[INPUT DATA]
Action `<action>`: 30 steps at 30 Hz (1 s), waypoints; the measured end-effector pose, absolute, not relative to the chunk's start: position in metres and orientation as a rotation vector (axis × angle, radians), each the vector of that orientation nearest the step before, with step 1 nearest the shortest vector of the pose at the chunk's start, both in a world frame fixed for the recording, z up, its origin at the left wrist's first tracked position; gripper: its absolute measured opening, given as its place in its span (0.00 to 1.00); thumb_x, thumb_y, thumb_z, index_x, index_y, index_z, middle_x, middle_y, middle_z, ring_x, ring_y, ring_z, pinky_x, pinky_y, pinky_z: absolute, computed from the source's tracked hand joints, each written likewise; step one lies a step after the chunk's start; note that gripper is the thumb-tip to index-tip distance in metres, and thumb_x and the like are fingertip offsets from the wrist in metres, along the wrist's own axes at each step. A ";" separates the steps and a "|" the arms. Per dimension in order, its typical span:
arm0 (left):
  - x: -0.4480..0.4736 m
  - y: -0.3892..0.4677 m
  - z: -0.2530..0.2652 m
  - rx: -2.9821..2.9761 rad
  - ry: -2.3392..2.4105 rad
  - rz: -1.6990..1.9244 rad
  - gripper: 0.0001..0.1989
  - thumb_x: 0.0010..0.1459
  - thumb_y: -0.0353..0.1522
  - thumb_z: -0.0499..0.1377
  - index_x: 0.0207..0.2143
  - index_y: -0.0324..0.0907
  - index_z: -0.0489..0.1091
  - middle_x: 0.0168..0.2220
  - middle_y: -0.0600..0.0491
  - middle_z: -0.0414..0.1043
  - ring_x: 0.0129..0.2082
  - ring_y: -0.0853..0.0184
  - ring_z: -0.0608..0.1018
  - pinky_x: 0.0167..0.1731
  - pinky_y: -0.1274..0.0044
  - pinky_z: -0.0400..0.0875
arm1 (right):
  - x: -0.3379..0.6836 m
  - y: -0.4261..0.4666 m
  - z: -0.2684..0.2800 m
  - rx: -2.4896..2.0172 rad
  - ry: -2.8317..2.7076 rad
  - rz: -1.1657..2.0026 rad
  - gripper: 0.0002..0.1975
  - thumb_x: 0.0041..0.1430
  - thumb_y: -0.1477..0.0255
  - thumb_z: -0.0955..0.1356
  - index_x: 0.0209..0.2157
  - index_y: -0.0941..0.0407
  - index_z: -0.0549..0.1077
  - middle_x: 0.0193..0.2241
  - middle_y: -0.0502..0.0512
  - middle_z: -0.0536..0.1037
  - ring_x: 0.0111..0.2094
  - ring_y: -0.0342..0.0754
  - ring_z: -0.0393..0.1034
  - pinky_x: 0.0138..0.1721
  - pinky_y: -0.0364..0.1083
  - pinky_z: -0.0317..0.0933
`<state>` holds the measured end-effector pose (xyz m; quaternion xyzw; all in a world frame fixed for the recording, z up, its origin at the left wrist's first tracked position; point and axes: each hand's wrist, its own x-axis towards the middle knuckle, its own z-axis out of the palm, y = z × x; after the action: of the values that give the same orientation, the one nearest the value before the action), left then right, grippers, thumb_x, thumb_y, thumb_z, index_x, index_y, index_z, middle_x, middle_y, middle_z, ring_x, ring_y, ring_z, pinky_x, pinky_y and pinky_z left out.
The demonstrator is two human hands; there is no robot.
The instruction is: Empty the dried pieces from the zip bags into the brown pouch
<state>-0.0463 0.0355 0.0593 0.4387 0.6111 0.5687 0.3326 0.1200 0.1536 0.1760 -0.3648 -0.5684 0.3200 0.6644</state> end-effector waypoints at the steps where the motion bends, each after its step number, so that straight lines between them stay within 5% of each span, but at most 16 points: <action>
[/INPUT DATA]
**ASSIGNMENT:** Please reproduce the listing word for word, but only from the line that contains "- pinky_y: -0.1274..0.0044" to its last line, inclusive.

**OUTPUT BELOW:**
  - pinky_y: -0.1274..0.0044
  - pinky_z: -0.0400..0.0875
arm1 (right):
  - x: -0.3379..0.6836 m
  - y: -0.4261..0.4666 m
  - z: -0.2684..0.2800 m
  - rx: -2.4896..2.0172 rad
  - ry: -2.8317..2.7076 rad
  - rz: -1.1657..2.0026 rad
  - gripper: 0.0002..0.1975
  - thumb_x: 0.0041..0.1430
  - thumb_y: -0.1477..0.0255
  - thumb_z: -0.0955..0.1356
  - index_x: 0.0209..0.2157
  - index_y: -0.0941..0.0407
  - index_z: -0.0549..0.1077
  - middle_x: 0.0193..0.2241
  - middle_y: -0.0502..0.0512
  - middle_z: -0.0536..0.1037
  - ring_x: 0.0111..0.2094
  - ring_y: -0.0342..0.0754
  - ring_z: -0.0393..0.1034
  - pinky_x: 0.0138..0.1721
  - pinky_y: -0.0364..0.1083
  - pinky_z: -0.0317..0.0933
`<state>` holds the measured end-effector pose (xyz m; quaternion xyzw; all in a world frame fixed for the recording, z up, its origin at the left wrist's first tracked position; point and axes: each hand's wrist, its own x-axis towards the middle knuckle, its own z-axis out of the palm, y = z × x; after the action: of the values that give the same orientation, the one nearest the value before the action), left then right, grippers, thumb_x, thumb_y, thumb_z, index_x, index_y, index_z, middle_x, middle_y, middle_z, ring_x, ring_y, ring_z, pinky_x, pinky_y and pinky_z left out.
The demonstrator is two human hands; there is no robot.
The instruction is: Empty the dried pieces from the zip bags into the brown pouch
<state>-0.0463 0.0355 0.0593 0.4387 0.6111 0.5687 0.3326 0.1200 0.1536 0.1760 -0.3648 -0.5684 0.3200 0.6644</state> end-effector waypoints at the steps where the motion bends, each after its step number, so that straight lines between them stay within 5% of each span, but at most 16 points: <action>

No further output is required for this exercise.